— Activity —
Every entry should be reproduced word for word.

━━ Stored data ━━

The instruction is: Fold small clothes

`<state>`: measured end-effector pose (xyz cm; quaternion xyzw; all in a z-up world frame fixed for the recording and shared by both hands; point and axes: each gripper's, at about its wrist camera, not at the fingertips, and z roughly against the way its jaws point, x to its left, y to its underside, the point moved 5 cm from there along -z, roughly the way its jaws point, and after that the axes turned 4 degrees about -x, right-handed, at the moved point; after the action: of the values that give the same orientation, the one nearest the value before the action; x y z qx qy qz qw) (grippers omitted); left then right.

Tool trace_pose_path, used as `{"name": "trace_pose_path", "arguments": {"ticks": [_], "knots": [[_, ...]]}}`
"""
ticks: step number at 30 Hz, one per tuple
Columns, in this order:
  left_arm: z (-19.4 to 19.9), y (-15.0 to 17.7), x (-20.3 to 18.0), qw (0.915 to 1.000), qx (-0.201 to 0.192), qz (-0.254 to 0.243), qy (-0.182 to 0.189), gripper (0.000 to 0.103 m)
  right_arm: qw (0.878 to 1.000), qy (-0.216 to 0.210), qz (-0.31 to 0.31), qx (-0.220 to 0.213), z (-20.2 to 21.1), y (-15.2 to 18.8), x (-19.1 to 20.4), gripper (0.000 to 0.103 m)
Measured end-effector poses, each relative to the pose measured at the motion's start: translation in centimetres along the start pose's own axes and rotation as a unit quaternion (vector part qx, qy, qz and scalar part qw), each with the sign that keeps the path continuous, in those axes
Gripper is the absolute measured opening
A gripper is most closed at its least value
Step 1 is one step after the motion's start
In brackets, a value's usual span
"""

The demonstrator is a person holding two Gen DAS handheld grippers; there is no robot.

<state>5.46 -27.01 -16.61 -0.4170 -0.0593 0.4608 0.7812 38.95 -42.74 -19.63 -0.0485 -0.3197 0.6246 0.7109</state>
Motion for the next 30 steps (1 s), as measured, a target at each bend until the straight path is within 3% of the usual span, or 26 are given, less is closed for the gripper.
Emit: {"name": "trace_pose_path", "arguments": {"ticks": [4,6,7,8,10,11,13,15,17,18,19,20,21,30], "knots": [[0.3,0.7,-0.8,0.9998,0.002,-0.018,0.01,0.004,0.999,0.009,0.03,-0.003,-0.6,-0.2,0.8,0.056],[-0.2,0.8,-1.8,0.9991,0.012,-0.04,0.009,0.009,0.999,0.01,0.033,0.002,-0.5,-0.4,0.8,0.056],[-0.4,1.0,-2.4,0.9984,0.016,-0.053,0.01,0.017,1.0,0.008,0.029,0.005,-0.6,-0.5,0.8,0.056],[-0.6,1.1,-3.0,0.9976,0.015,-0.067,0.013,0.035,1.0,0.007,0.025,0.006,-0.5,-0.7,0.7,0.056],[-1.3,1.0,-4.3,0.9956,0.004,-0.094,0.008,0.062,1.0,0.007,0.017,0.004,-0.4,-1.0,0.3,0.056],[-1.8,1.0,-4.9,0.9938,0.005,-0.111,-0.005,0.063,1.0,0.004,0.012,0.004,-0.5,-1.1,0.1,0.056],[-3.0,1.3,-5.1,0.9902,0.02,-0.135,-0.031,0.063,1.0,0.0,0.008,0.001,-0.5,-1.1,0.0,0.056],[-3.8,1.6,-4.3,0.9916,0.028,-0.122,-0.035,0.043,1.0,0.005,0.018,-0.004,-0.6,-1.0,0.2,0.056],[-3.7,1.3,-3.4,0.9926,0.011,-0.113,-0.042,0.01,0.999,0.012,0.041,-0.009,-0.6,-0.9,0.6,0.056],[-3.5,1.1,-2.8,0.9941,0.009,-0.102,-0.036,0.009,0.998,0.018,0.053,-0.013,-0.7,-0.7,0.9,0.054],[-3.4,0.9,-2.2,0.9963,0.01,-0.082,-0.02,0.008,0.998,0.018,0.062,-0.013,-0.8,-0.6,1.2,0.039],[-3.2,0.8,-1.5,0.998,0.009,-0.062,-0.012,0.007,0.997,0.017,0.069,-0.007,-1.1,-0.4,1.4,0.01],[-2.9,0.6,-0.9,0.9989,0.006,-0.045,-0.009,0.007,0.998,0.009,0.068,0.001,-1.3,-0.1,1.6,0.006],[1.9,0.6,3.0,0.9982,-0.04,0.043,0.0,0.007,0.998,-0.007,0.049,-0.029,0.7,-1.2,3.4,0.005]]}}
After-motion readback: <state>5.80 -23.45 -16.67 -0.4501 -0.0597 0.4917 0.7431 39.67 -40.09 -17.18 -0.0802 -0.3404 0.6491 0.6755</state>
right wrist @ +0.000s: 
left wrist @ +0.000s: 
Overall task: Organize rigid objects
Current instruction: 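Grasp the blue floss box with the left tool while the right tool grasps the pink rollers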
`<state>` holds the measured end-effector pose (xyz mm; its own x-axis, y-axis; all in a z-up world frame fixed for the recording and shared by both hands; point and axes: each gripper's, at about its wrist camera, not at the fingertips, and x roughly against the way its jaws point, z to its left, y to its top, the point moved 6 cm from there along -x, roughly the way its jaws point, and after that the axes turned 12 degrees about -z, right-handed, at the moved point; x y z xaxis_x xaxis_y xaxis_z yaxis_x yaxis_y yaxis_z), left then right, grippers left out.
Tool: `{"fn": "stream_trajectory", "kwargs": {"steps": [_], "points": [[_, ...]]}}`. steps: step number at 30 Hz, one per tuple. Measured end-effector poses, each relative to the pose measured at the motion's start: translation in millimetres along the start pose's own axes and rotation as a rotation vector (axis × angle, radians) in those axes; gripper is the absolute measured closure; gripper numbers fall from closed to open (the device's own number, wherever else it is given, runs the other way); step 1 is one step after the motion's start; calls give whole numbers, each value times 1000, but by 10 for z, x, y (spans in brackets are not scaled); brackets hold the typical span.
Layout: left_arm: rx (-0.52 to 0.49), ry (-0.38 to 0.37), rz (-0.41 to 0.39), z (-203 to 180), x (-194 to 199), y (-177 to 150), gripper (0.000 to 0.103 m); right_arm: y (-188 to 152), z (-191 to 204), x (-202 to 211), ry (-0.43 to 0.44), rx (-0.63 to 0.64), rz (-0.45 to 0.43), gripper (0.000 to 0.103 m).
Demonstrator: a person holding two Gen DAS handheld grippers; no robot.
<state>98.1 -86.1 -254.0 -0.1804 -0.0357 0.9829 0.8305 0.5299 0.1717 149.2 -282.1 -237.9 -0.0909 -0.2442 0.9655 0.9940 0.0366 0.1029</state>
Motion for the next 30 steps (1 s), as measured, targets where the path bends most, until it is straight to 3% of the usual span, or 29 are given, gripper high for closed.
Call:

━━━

— Reply to the exercise —
The instruction is: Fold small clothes

`<state>`: measured end-effector pose (xyz cm; quaternion xyzw; all in a z-up world frame fixed for the recording and shared by both hands; point and axes: each gripper's, at about its wrist camera, not at the fingertips, and z roughly against the way its jaws point, x to its left, y to its underside, the point moved 5 cm from there along -z, roughly the way its jaws point, and after that the axes turned 4 degrees about -x, right-handed, at the moved point; after the action: of the values that give the same orientation, the one nearest the value before the action; x y z qx qy qz qw) (grippers omitted); left then right.

Tool trace_pose_path, used as `{"name": "trace_pose_path", "arguments": {"ticks": [_], "knots": [[_, ...]]}}`
"""
ticks: step number at 30 Hz, one per tuple
Columns, in this order:
  left_arm: z (-19.4 to 19.9), y (-15.0 to 17.7), x (-20.3 to 18.0), qw (0.915 to 1.000), qx (-0.201 to 0.192), qz (-0.254 to 0.243), qy (-0.182 to 0.189), gripper (0.000 to 0.103 m)
  right_arm: qw (0.878 to 1.000), qy (-0.216 to 0.210), qz (-0.31 to 0.31), qx (-0.220 to 0.213), z (-20.2 to 21.1), y (-15.2 to 18.8), x (-19.1 to 20.4), gripper (0.000 to 0.103 m)
Measured end-effector poses, each relative to the pose measured at the motion's start: translation in centimetres along the start pose's own axes and rotation as a unit quaternion (vector part qx, qy, qz and scalar part qw), each with the sign that keeps the path continuous, in those axes
Gripper is the absolute measured opening
A gripper is most closed at its least value
Step 1 is one step after the motion's start
In brackets, a value's usual span
"""

The demonstrator is a person holding two Gen DAS handheld grippers; there is no robot.

<state>5.46 -27.01 -16.61 -0.4170 -0.0593 0.4608 0.7812 38.95 -42.74 -19.63 -0.0485 -0.3197 0.6246 0.7109</state>
Motion for the next 30 steps (1 s), as measured, a target at each bend until the straight path is within 3% of the usual span, or 26 are given, less is closed for the gripper.
Emit: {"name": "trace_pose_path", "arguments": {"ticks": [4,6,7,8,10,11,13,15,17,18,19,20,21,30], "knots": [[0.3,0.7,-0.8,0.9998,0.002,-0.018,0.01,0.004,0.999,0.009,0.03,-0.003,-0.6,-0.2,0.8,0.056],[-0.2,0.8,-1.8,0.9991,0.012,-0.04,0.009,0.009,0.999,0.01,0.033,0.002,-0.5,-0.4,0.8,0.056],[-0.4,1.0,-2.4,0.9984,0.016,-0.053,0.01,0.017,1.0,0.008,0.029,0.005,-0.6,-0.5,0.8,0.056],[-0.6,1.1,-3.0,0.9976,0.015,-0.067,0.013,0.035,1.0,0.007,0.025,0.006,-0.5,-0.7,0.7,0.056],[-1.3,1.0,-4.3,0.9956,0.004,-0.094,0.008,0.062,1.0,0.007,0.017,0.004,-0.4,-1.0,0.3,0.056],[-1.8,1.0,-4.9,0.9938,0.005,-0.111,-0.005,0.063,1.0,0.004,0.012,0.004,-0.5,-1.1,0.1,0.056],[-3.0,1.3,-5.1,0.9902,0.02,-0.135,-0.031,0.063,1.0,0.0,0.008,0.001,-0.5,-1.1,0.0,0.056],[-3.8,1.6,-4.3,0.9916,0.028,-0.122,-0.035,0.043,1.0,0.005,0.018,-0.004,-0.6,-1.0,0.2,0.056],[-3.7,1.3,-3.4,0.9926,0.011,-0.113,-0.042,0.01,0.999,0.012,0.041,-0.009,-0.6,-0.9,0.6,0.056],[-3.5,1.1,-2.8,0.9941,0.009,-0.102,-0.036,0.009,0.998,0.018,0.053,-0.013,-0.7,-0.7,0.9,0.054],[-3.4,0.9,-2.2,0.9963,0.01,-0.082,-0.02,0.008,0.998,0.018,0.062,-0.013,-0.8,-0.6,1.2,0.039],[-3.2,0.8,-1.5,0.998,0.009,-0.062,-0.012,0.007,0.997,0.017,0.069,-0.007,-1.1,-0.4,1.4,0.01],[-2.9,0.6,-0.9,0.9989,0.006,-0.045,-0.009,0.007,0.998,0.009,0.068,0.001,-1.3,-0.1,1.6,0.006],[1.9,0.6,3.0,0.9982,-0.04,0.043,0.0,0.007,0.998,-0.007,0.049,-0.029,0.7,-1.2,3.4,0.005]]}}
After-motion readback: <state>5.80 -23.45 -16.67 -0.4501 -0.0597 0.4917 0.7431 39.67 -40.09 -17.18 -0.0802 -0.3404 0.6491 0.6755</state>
right wrist @ +0.000s: 
left wrist @ +0.000s: 
Overall task: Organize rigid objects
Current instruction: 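Grasp the blue floss box with the left tool while the right tool grasps the pink rollers
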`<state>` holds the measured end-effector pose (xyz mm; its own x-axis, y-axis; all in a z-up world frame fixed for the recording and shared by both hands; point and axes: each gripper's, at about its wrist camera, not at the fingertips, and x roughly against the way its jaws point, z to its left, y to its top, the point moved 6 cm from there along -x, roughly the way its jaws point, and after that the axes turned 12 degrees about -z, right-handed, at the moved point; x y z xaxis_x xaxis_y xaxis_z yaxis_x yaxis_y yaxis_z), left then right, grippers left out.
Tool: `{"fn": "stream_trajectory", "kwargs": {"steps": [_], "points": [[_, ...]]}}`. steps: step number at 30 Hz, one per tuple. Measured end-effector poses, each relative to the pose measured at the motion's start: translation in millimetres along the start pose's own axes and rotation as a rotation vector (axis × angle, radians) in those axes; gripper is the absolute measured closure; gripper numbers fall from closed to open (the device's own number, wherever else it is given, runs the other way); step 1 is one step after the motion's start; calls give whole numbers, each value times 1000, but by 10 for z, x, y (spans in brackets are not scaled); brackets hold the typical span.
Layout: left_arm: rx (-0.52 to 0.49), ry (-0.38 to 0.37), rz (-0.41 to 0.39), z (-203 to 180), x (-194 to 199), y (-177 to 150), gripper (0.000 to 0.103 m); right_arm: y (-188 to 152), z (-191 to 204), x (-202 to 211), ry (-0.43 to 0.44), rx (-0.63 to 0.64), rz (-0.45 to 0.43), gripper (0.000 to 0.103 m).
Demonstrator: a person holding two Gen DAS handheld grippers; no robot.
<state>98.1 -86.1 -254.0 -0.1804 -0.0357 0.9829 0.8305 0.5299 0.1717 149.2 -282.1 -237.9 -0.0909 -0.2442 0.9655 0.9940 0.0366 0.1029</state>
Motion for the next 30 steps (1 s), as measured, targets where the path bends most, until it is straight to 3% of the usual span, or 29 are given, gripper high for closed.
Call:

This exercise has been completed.